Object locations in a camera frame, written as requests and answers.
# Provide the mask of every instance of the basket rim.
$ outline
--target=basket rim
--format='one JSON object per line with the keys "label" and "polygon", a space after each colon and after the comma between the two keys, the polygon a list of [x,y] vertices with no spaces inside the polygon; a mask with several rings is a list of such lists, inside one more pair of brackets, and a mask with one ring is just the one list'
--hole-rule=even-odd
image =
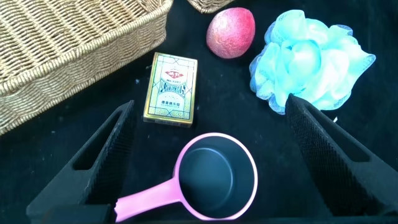
{"label": "basket rim", "polygon": [[163,5],[154,11],[138,17],[136,20],[124,24],[121,27],[113,29],[102,35],[97,39],[93,39],[92,41],[79,45],[75,49],[71,49],[69,52],[65,52],[61,56],[49,60],[44,64],[35,67],[30,70],[26,70],[15,77],[10,78],[4,83],[0,84],[0,97],[7,96],[10,93],[14,93],[17,90],[20,90],[22,87],[27,84],[33,82],[38,78],[43,78],[47,76],[50,72],[70,63],[74,60],[81,58],[82,56],[90,54],[92,51],[96,50],[99,47],[110,44],[112,41],[116,40],[120,36],[126,35],[130,31],[134,30],[137,27],[143,26],[144,24],[156,19],[170,11],[172,7],[173,0],[164,0]]}
{"label": "basket rim", "polygon": [[222,7],[225,7],[226,5],[228,5],[229,3],[233,2],[234,0],[226,0],[225,2],[223,2],[222,4],[220,4],[219,6],[213,6],[210,8],[204,8],[201,7],[200,4],[196,1],[196,0],[187,0],[197,11],[199,11],[200,13],[206,13],[206,14],[211,14],[214,13],[218,10],[220,10]]}

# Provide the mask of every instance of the black surface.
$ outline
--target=black surface
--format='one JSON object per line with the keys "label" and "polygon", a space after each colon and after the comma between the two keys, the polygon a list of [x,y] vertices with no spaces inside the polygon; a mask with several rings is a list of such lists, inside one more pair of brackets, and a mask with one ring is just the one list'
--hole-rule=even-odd
{"label": "black surface", "polygon": [[[350,99],[326,114],[373,153],[398,170],[397,1],[240,0],[228,7],[250,9],[256,19],[252,47],[241,58],[222,60],[205,43],[214,14],[202,15],[175,0],[167,40],[156,49],[198,59],[195,120],[190,129],[143,123],[138,118],[133,159],[123,194],[133,194],[172,176],[175,160],[192,138],[207,132],[230,134],[250,150],[259,171],[259,190],[242,220],[269,217],[327,217],[293,142],[286,118],[275,114],[249,89],[249,63],[262,50],[276,17],[303,9],[328,26],[354,30],[362,48],[377,60],[356,82]],[[27,204],[48,184],[119,105],[136,101],[144,109],[154,51],[0,136],[0,222],[27,223]],[[180,204],[143,213],[135,220],[193,219]]]}
{"label": "black surface", "polygon": [[194,143],[182,157],[178,174],[187,202],[211,218],[235,215],[256,190],[250,158],[241,146],[223,137]]}

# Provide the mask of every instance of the pan handle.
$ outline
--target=pan handle
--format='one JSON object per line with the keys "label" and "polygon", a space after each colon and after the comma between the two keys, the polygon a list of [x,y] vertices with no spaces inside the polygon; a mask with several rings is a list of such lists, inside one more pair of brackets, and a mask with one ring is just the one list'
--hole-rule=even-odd
{"label": "pan handle", "polygon": [[153,208],[179,202],[181,196],[179,182],[176,178],[172,178],[150,189],[119,198],[114,208],[118,214],[116,222],[121,222]]}

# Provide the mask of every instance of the peach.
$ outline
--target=peach
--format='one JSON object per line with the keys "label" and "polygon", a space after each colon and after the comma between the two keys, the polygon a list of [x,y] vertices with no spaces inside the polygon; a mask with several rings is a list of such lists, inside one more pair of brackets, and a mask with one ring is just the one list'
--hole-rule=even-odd
{"label": "peach", "polygon": [[210,50],[221,58],[242,56],[253,42],[256,25],[252,13],[235,7],[219,12],[207,30]]}

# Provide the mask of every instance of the black fabric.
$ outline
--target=black fabric
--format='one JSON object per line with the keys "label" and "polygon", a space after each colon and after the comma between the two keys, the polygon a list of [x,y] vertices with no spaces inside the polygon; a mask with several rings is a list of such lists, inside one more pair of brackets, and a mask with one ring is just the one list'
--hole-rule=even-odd
{"label": "black fabric", "polygon": [[334,215],[398,214],[398,172],[309,102],[290,94],[286,115],[312,178]]}
{"label": "black fabric", "polygon": [[[70,211],[72,215],[79,210],[77,205],[114,208],[132,152],[136,123],[133,105],[130,101],[117,108],[27,206],[26,215],[32,223],[41,223],[52,209],[62,214]],[[71,210],[55,208],[64,205],[75,206]]]}
{"label": "black fabric", "polygon": [[[395,0],[237,0],[227,7],[251,10],[256,36],[242,57],[223,60],[205,42],[215,14],[200,14],[185,0],[175,0],[168,15],[167,40],[156,51],[198,59],[193,126],[184,129],[142,122],[154,51],[145,54],[0,136],[0,223],[27,223],[26,206],[115,108],[129,100],[136,101],[138,122],[123,195],[171,178],[182,147],[199,134],[217,131],[240,140],[259,171],[259,190],[242,220],[330,216],[290,135],[286,117],[275,114],[249,89],[248,66],[264,47],[268,26],[289,9],[303,9],[307,17],[328,26],[352,27],[362,48],[377,60],[356,82],[350,99],[325,114],[331,119],[337,116],[339,126],[398,170],[397,5]],[[171,219],[194,218],[176,203],[132,220]]]}

——

DIRECTIONS FOR THIS TASK
Repeat, without change, each line of the data above from the one that contains "--target=black fabric" through the final line, counting both.

TASK RESPONSE
--target=black fabric
--format='one JSON object per line with the keys "label" and "polygon", a space after each colon and after the comma between the two keys, the polygon a list of [x,y] vertices with no spaces inside the polygon; a mask with several rings is a list of such lists, inside one more pair of brackets, and a mask with one ring is just the one list'
--hole-rule=even-odd
{"label": "black fabric", "polygon": [[334,215],[398,214],[398,172],[309,102],[290,94],[286,115],[312,178]]}
{"label": "black fabric", "polygon": [[[70,211],[72,215],[79,210],[77,205],[114,208],[132,152],[136,123],[133,105],[130,101],[117,108],[27,206],[26,215],[32,223],[41,223],[52,209],[62,214]],[[71,210],[55,208],[64,205],[75,206]]]}
{"label": "black fabric", "polygon": [[[395,0],[237,0],[227,7],[251,10],[256,36],[242,57],[223,60],[205,42],[215,14],[200,14],[185,0],[175,0],[168,15],[167,40],[156,51],[198,59],[193,126],[184,129],[142,122],[154,51],[145,54],[0,136],[0,223],[27,223],[26,206],[115,108],[129,100],[136,101],[138,122],[123,195],[171,178],[182,147],[199,134],[217,131],[240,140],[259,171],[259,190],[242,220],[330,216],[290,135],[286,117],[275,114],[249,89],[248,66],[264,47],[268,26],[289,9],[303,9],[307,17],[328,26],[352,27],[362,48],[377,60],[356,82],[350,99],[325,114],[331,119],[337,116],[339,126],[398,170],[397,5]],[[171,219],[194,218],[176,203],[132,220]]]}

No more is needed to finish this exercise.